Cuando ya había pasado media hora de estar predicando, mi corbata estaba desarreglada, mi
camisa se había salido del pantalón. Ya no me acordaba de mi nombre, mucho menos de lo que
llevaba puesto. Esa noche, Dios derramó una gloria tremenda sobre aquel lugar. Cuando
levanté mi mirada, toda la congregación estaba arrodillada dañando las puntas de sus zapatos.
Y aquel apóstol que me había hablado de las marcas de moda, estaba tirado en el suelo, lleno
del poder de Dios. Cuando terminé de predicar, tomó con ambas manos mi cara y me dijo: «Yo
quiero lo que tú tienes». Mirándolo de pies a cabeza, le contesté: «¡Tú no tienes las marcas!
Las marcas de un hombre de Dios son la humildad, la santidad, el dominio propio, el temor
de Dios y la mansedumbre. Estas son las marcas de un hombre de Dios. Estas son las marcas
del Reino».

Hoy en día, aquel hombre que me enseñó acerca de las marcas y del protocolo, es un muy
buen amigo. Él me enseñó sobre sus marcas, y yo le enseñé sobre las mías. Debes de aprender
a caminar con quién un día te lastimó, y debes saber que Dios nos utiliza para que aprendamos
los unos de los otros. No le cierres la puerta a nadie. Permite que Dios te enseñe a través de
alguien, y que te utilice para enseñarle a otros.

Entonces aprovecho a preguntarte: «¿Tú tienes las marcas? ¿Cuáles son las marcas que
portas? ¿Te llena más lo que llevas por fuera o lo que llevas por dentro?». Las marcas y
etiquetas de un hombre de Dios son el sello del Espíritu Santo que traemos en nuestra alma.

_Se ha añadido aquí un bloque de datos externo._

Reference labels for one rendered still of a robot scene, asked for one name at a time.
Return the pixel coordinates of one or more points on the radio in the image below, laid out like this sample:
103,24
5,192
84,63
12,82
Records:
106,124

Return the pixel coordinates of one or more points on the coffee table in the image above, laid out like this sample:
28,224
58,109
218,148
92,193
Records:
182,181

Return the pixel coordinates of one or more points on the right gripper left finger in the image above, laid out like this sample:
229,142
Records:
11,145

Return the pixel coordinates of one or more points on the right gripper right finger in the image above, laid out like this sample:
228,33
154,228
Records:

Palabra declarada para tu vida «Declaro esta palabra sobre tu vida: Serás conocido por las
marcas de Cristo. Todo aquel que te mire, percibirá el sello del Espíritu Santo en ti. Más que un
reloj, un zapato, una prenda fina, llevarás el brillo del Espíritu Santo. Esta será tu mejor
vestimenta. Aquellos que te miren percibirán que la presencia de Dios está sobre tu vida. El
ayuno, la oración, la lectura de la Palabra, y todo lo que haces para Dios será mucho más visto
que lo que llevas en tu cuerpo. Eres sellado, marcado por la presencia poderosa del Espíritu
Santo. Jamás te olvides que tu marca no es la que se puede ver con los ojos, sino la que se
puede sentir a través del espíritu. Amén.»